We consider training from `2022-11` to `2023-11` v.s just training on `2023-11`, and then see the MSE of the model for the prediction of `2023-12`.

### Tips

In [34]:
import pandas as pd
import matplotlib.pyplot as plt
from collections import defaultdict
import xgboost as xgb
from scipy.stats import zscore
import numpy as np
import statsmodels.api as sm

In [21]:
date_ptr = '2022-11'

month_data = defaultdict()

while date_ptr != '2024-01':
    date_dt = pd.to_datetime(date_ptr)
    month_df = pd.read_parquet(f'../data/tr_data/{date_ptr}.parquet')
    
    # take out outliers
    month_df['tip_amount_zscore'] = zscore(month_df['tip_amount'])
    month_df = month_df[np.abs(month_df['tip_amount_zscore']) < 2]
    month_data[date_ptr] = month_df
    date_dt = date_dt + pd.DateOffset(months=1)
    date_ptr = date_dt.strftime('%Y-%m')

#### Collecting data

In [None]:
date_ptr = '2022-11'
year_data = []
while date_ptr != '2023-12':
    year_data.append(month_data[date_ptr])
    date_ptr = (pd.to_datetime(date_ptr) + pd.DateOffset(months=1)).strftime('%Y-%m')

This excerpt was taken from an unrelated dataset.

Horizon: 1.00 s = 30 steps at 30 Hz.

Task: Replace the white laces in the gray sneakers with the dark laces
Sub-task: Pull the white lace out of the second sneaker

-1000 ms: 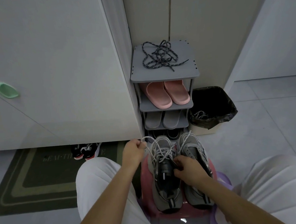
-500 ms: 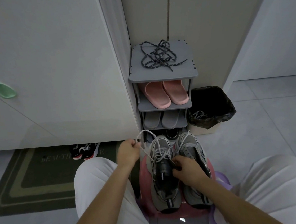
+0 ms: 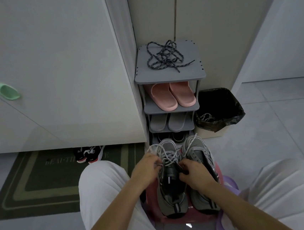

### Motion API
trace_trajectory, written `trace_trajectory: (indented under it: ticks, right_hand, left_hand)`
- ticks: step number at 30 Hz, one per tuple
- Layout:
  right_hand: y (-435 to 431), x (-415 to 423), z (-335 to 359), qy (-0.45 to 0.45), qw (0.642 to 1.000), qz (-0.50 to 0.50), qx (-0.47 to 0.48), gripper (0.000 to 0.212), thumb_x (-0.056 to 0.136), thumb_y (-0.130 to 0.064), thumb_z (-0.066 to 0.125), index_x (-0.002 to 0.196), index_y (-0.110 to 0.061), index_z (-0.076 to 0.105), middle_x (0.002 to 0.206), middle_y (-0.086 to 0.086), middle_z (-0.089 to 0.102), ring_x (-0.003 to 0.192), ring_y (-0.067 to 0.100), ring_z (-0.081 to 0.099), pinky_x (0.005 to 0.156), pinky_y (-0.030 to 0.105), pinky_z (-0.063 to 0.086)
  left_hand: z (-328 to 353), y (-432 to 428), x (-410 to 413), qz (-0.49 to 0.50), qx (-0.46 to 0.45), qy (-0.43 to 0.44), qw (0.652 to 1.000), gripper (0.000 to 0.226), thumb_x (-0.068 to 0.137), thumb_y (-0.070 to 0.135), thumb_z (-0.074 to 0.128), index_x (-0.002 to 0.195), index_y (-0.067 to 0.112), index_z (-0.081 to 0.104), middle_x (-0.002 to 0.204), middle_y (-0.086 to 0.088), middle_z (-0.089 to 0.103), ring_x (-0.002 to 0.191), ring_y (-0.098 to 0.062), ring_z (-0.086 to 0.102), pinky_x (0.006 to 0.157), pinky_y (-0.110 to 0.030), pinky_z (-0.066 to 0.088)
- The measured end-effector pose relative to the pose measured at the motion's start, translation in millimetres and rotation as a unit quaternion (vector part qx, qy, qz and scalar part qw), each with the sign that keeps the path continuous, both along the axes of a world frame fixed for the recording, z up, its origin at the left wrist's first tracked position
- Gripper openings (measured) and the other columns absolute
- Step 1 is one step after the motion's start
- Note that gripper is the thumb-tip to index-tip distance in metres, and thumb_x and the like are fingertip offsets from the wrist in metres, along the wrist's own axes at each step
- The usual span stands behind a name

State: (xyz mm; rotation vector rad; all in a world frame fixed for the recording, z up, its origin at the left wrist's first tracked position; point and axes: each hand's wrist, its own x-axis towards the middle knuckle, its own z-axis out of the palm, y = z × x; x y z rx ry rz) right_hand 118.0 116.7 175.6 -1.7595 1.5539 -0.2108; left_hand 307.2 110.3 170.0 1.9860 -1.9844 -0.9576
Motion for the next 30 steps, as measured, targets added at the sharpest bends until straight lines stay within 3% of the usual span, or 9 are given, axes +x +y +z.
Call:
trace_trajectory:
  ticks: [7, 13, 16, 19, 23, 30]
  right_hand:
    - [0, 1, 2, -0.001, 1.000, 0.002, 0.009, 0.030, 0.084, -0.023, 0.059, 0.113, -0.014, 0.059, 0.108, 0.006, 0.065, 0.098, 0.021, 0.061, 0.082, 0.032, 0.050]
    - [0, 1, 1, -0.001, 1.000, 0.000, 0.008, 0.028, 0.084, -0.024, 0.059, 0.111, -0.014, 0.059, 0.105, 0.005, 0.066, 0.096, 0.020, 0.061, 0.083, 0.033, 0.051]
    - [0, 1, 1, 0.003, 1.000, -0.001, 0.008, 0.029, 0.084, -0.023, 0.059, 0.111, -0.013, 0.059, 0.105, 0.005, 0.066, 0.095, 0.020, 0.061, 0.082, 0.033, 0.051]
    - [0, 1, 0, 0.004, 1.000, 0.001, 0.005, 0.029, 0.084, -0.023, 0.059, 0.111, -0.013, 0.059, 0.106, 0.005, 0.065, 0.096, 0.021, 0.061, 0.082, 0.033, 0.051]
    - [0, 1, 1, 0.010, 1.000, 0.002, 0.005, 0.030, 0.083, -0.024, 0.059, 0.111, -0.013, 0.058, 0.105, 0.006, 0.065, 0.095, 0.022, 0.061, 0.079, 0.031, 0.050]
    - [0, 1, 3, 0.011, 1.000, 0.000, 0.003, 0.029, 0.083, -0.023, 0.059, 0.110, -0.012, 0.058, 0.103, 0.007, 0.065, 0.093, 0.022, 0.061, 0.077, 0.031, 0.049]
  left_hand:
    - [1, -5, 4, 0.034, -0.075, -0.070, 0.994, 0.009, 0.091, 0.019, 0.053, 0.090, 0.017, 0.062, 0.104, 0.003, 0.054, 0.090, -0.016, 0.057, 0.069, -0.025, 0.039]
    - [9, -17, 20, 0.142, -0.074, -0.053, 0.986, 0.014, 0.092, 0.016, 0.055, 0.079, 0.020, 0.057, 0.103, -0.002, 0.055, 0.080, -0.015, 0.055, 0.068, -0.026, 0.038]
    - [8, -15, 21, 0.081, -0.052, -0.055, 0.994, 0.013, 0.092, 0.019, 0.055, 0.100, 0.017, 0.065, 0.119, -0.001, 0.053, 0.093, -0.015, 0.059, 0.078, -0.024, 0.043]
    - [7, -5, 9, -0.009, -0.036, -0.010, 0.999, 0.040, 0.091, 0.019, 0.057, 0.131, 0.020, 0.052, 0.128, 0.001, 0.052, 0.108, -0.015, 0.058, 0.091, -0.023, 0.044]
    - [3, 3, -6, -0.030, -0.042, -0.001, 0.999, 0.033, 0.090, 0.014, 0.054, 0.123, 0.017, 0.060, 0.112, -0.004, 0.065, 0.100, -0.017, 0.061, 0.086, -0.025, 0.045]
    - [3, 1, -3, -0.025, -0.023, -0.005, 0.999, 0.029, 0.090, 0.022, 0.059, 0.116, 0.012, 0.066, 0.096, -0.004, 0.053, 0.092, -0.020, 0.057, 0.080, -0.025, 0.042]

year_df = pd.concat(year_data)
month_df = month_data['2023-11']

#### Training the models

In [23]:
year_model = xgb.XGBRegressor(
    n_estimators=100,
    max_depth=4,
    learning_rate=0.1,
    objective='reg:squarederror',
    random_state=42
).fit(year_df[['trip_distance']], year_df['tip_amount'])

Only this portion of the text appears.